*** Supplied records ***

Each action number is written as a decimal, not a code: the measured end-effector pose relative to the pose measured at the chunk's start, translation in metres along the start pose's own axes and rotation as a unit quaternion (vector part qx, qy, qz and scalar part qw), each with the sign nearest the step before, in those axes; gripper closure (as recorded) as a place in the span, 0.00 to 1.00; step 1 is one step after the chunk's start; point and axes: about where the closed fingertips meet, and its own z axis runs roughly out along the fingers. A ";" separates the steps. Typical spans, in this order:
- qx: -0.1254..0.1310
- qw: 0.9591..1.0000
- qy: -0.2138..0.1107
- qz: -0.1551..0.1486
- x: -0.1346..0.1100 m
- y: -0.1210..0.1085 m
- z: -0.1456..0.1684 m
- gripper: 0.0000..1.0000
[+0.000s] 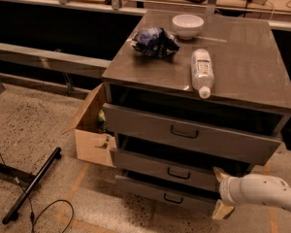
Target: Open middle drawer
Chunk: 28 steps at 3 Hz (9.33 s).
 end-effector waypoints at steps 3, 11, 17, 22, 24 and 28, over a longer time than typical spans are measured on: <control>-0.006 1.000 -0.002 -0.007 -0.007 -0.014 0.021 0.41; -0.020 1.000 0.003 -0.003 -0.050 -0.007 -0.110 0.38; 0.034 0.998 0.043 0.036 -0.006 -0.046 -0.015 1.00; -0.154 0.983 0.093 0.049 0.022 0.087 -0.058 1.00; -0.186 0.973 0.122 0.058 0.020 0.123 -0.119 1.00; -0.097 0.987 0.104 0.072 -0.027 0.099 -0.080 1.00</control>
Offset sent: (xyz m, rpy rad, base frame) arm 0.0347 0.0090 -0.0123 -0.0054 -0.0097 0.0113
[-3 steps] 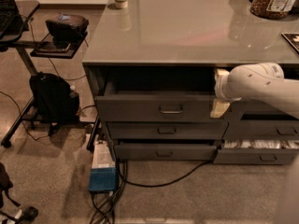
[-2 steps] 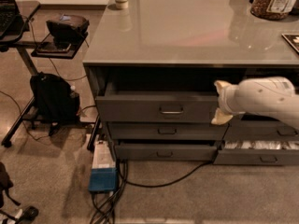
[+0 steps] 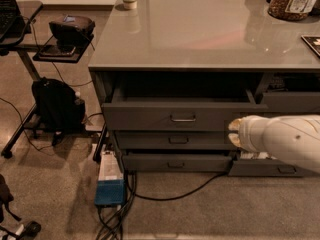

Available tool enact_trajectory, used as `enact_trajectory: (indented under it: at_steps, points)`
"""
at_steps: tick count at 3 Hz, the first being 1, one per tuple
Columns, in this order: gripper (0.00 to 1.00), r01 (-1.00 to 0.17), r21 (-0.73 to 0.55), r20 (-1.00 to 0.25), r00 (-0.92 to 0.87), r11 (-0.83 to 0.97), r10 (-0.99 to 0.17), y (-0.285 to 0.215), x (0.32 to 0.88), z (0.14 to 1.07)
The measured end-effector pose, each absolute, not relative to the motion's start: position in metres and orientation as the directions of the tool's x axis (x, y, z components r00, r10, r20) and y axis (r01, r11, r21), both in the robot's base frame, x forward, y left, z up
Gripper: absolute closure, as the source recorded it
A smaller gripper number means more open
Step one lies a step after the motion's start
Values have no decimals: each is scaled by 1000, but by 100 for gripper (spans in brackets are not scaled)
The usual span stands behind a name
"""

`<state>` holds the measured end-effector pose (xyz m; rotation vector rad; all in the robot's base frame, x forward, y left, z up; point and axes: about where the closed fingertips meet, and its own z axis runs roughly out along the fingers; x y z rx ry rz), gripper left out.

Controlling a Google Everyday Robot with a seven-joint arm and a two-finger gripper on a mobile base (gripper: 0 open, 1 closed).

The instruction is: Close top drawer

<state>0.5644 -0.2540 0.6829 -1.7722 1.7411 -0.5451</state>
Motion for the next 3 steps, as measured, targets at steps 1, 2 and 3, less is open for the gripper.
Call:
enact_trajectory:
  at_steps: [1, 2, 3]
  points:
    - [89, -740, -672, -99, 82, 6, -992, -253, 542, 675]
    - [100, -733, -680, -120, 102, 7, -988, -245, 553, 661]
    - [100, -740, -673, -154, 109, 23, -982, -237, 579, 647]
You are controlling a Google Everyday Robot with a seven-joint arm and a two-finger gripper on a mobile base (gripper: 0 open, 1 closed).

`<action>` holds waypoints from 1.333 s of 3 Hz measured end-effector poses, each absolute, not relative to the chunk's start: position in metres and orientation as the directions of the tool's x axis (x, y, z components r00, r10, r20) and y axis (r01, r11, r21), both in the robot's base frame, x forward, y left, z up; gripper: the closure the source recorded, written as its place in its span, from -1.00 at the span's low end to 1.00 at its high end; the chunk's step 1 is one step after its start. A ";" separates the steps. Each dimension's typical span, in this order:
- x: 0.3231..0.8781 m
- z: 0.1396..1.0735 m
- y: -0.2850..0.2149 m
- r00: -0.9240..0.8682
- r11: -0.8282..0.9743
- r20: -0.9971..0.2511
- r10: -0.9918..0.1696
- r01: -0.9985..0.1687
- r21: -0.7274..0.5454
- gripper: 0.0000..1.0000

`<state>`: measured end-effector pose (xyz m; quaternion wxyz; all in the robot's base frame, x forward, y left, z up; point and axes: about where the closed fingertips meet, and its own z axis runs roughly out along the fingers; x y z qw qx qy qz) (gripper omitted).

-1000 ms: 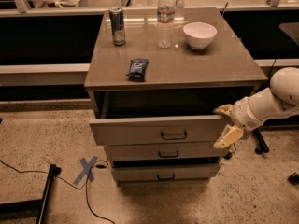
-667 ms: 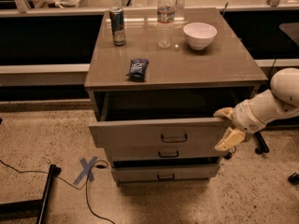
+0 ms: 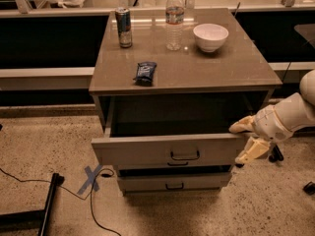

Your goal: Open top drawer

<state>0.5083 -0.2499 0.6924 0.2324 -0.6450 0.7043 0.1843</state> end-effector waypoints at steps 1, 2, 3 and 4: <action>0.491 0.715 -0.251 -0.027 0.072 -0.585 -0.811 -0.996 -0.054 -0.46; 0.484 0.728 -0.257 -0.024 0.079 -0.599 -0.801 -0.995 -0.066 -0.48; 0.501 0.737 -0.265 -0.033 0.100 -0.589 -0.808 -0.992 -0.081 -0.44; 0.546 0.740 -0.270 -0.047 0.130 -0.571 -0.820 -0.986 -0.105 -0.10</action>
Offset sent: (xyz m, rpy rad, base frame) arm -0.0339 -0.0166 0.0550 0.0576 -0.0513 0.0105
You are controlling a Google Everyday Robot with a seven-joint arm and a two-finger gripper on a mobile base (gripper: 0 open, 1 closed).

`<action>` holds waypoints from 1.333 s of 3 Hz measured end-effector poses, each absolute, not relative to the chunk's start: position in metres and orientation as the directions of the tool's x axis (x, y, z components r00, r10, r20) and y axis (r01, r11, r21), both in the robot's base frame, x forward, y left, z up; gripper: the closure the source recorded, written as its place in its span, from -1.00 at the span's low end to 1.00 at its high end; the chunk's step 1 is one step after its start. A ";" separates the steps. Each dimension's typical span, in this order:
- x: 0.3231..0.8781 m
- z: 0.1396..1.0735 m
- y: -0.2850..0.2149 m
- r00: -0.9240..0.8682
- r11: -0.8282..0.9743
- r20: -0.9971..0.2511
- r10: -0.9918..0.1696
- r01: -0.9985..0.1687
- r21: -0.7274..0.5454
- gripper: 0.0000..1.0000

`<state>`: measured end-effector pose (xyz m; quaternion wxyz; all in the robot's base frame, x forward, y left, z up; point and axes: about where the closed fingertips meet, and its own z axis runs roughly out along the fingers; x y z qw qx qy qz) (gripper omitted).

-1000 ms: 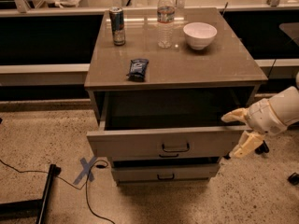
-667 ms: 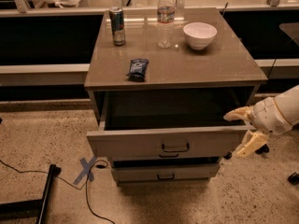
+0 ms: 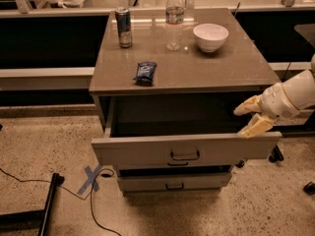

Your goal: Open top drawer

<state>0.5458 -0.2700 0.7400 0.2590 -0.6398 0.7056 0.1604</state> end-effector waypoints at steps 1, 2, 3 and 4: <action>0.587 0.725 -0.264 -0.059 0.143 -0.538 -0.841 -0.983 -0.115 -0.04; 0.610 0.703 -0.264 -0.090 0.171 -0.523 -0.847 -0.979 -0.108 0.16; 0.619 0.685 -0.267 -0.109 0.192 -0.512 -0.852 -0.975 -0.113 0.28; 0.617 0.676 -0.263 -0.099 0.185 -0.521 -0.848 -0.976 -0.116 0.28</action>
Offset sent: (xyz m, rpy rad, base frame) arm 0.0922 0.0032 -0.0605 -0.0791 0.0086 -0.0909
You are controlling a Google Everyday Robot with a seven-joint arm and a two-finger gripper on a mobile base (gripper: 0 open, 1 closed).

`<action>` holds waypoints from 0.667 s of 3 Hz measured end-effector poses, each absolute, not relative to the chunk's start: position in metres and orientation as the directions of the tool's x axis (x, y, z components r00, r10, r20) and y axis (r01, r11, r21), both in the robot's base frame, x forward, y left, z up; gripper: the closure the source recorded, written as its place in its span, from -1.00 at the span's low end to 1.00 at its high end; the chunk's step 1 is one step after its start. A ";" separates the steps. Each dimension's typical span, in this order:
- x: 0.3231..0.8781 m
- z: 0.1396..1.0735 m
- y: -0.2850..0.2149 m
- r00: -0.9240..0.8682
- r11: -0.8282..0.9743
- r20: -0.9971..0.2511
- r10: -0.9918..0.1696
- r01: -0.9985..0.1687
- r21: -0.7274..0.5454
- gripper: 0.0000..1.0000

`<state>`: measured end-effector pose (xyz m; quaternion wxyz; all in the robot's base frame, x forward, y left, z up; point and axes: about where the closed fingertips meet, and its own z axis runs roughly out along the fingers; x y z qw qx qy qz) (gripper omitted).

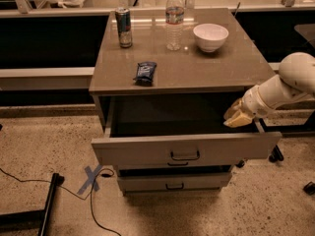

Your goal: Open top drawer

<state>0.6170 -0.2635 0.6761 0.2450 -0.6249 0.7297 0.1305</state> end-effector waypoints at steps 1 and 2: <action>0.598 0.673 -0.254 -0.082 0.165 -0.526 -0.847 -0.980 -0.114 0.28; 0.572 0.667 -0.243 -0.075 0.146 -0.531 -0.844 -0.985 -0.093 0.30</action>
Offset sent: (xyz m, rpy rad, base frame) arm -0.0807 0.0294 -0.0140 0.0217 0.0442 0.0610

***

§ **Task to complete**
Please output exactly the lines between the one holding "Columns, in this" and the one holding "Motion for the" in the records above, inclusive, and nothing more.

§ **Reply to the task**
Columns, in this order: gripper (0.00 to 1.00), r01 (-1.00 to 0.17), r21 (-0.73 to 0.55), r20 (-1.00 to 0.25), r00 (-0.92 to 0.87), r11 (-0.83 to 0.97), r10 (-0.99 to 0.17), y (-0.285 to 0.215), x (0.32 to 0.88), z (0.14 to 1.07)
The measured end-effector pose, each absolute, not relative to the motion's start: position in metres and orientation as the directions of the tool's x axis (x, y, z components r00, r10, r20) and y axis (r01, r11, r21), both in the robot's base frame, x forward, y left, z up
Gripper: absolute closure, as the source recorded it
A smaller gripper number means more open
Step one lies a step after the motion's start
Values have no decimals: each is scaled by 1000, but by 100 for gripper (spans in brackets are not scaled)
The usual span stands behind a name
"""

`<state>` holds the measured end-effector pose (xyz m; rotation vector rad; all in the robot's base frame, x forward, y left, z up; point and axes: about where the closed fingertips meet, and its own z axis runs roughly out along the fingers; x y z rx ry rz), gripper left out.

Controlling a Google Everyday Robot with a seven-joint arm and a two-finger gripper on a mobile base (gripper: 0 open, 1 closed).

The instruction is: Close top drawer

<state>0.5644 -0.2540 0.6829 -1.7722 1.7411 -0.5451</state>
Motion for the next 3 steps, as measured, targets at steps 1, 2 and 3, less is open for the gripper.

There is no more to the exercise.